Il se laissa tomber en arrière avec un soupir las.
“Bien. Donc elle ne t’as même pas expliqué qui nous sommes, ce qu’est notre planète et les dangers à affronter avant de prendre la décision de t’enlever à ton monde.
-Elle n’avait pas besoin, j’avais déjà accepté.
-Sans savoir dans quoi tu te lançais ?
-Ça m’est égal.”
Gabryel se tut, l’air insondable. Il prit le temps de boire une gorgée de sa boisson brunâtre, puis, d’une voix mesurée, il répondit :
“Même si ça t’es égal, il faut que tu sois au courant. Iorah est une planète vivante, elle se nourrit du sang de ses habitants. Chacun doit, une fois par jour, faire don d'une certaine quantité. Mais parfois, les dons ne sont pas respectés.”
Il prit une intense inspiration, comme si les mots qu’il allait prononcer lui en coûtaient déjà.
“Quand la planète n’a pas eu autant de sang qu’elle le veut, elle envoie des créatures, des monstres, pour que le don soit honoré par la force.”
Pendant que Cassi assimilait les horreurs que lui racontait Gabryel, ce dernier se resservit un verre.
“Nous sommes une organisation cachée, qui protège la population du mieux qu’elle le peut.
-Et c’est pour cette raison que vous avez besoin d’un forgeron, comprit-elle.
Il grimaça.
“Nous avons des forgerons ici, mais il faut savoir que très peu partagent notre opinion. Personne ne souhaite avoir affaire avec nous, de près ou de loin.”
Il avala le reste de sa boisson.
“La grande partie du monde, continua-t-il, est en accord ou résignée à se soumettre à la planète. Ce que nous faisons est illégal.
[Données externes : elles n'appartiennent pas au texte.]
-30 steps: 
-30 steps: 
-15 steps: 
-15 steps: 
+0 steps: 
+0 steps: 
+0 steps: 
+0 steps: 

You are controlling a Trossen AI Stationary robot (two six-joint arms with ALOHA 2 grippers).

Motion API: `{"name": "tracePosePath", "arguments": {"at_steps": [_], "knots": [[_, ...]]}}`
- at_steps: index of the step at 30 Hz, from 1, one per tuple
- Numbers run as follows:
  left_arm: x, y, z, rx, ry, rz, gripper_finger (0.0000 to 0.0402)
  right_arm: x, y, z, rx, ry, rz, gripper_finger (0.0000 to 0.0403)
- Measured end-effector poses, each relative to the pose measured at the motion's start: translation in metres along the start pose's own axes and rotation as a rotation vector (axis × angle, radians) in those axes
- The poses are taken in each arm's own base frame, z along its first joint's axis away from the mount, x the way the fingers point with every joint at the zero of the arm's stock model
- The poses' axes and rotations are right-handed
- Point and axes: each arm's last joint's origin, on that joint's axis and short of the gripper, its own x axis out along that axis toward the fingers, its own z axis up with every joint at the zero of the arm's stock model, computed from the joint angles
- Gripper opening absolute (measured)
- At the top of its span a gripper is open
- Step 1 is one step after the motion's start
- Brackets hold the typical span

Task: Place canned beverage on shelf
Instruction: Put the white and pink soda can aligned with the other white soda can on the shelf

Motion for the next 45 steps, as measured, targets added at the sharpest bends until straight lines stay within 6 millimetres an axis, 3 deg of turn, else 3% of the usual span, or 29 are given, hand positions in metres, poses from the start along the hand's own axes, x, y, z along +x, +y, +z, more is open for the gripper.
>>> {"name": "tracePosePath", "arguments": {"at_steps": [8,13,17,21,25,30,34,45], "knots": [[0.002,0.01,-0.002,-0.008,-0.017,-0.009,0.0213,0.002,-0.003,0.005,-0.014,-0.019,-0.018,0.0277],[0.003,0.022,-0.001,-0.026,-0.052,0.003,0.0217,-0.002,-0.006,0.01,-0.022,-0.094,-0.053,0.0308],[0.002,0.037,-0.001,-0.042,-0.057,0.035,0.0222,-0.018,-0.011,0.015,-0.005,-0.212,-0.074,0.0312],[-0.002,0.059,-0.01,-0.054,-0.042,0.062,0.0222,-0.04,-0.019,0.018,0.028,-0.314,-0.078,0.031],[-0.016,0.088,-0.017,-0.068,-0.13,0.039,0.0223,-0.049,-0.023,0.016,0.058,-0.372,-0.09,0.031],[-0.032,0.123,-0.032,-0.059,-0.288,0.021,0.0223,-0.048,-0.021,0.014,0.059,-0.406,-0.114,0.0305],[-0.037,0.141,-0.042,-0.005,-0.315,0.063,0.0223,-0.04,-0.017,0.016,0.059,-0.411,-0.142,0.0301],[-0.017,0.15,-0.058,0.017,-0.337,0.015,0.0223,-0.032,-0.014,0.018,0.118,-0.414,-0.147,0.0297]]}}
-Mais, qui vous a demandé de vous battre contre la planète ? demanda Cassi, perplexe. Votre gouvernement ?
-Non. Ce sont nos convictions, à Anaflor et moi. Il existe deux autres organisations criminelles, les Rheng et les Galawan. Les Galawan partagent nos idées, c’est d’ailleurs avec eux que nous avons commencé nos activités. Les Rheng ont des idées totalement opposées, et chassent toute personne manifestant un doute sur la planète. Ils aiment la discipline, l’ordre, l’obéissance aveugle, ajouta-t-il avec un certain dégoût.
Cassi acquiesça, pensive. Elle sirota sa boisson, agréablement douce et sucrée.
“Donc si je comprends bien, déclara-t-elle, vous protégez la population contre son gré.
-Essentiellement, opina Gabryel avec un sourire amusé.